### Work task
Pull every line containing "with" from the data.

■ ■ ■ ■

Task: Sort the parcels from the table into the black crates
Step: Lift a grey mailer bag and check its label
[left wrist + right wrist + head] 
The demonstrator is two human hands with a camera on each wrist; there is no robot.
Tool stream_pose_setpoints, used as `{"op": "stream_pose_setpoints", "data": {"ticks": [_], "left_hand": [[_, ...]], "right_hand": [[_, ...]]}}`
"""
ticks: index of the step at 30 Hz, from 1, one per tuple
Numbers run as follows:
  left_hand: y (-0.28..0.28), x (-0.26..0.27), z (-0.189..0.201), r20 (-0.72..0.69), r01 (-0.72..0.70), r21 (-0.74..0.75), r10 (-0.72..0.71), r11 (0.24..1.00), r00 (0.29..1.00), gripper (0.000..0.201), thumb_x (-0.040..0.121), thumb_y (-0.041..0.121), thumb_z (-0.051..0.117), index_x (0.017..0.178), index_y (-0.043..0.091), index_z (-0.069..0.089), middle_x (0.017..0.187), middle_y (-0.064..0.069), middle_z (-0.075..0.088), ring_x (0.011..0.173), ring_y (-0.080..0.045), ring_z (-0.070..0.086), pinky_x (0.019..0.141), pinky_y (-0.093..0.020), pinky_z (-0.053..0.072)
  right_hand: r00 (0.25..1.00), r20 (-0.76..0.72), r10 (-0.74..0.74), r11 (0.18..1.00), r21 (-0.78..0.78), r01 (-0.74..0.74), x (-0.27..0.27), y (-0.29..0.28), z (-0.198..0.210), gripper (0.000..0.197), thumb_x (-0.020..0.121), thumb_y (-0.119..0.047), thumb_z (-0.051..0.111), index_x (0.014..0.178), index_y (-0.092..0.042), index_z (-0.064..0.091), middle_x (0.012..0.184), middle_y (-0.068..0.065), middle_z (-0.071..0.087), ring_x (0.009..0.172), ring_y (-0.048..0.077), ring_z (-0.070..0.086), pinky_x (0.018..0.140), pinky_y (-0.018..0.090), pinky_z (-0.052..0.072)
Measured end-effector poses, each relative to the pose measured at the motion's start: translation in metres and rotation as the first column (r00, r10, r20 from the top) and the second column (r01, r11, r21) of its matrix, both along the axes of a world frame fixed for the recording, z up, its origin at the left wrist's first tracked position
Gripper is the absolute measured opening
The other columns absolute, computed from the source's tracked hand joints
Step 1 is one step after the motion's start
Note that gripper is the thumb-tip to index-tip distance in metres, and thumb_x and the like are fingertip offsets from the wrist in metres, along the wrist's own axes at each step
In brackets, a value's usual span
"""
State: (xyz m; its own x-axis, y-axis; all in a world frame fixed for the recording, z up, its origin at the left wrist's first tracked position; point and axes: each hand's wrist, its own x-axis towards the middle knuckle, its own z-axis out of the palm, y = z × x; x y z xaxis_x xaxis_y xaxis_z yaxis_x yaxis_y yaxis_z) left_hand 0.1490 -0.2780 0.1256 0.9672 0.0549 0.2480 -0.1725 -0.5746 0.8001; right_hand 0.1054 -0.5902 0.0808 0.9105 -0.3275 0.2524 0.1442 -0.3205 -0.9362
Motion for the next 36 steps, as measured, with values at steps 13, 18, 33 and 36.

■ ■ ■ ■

### Answer section
The demonstrator is two human hands with a camera on each wrist; there is no robot.
Motion for the next 36 steps, as measured, with values at steps 13, 18, 33 and 36.

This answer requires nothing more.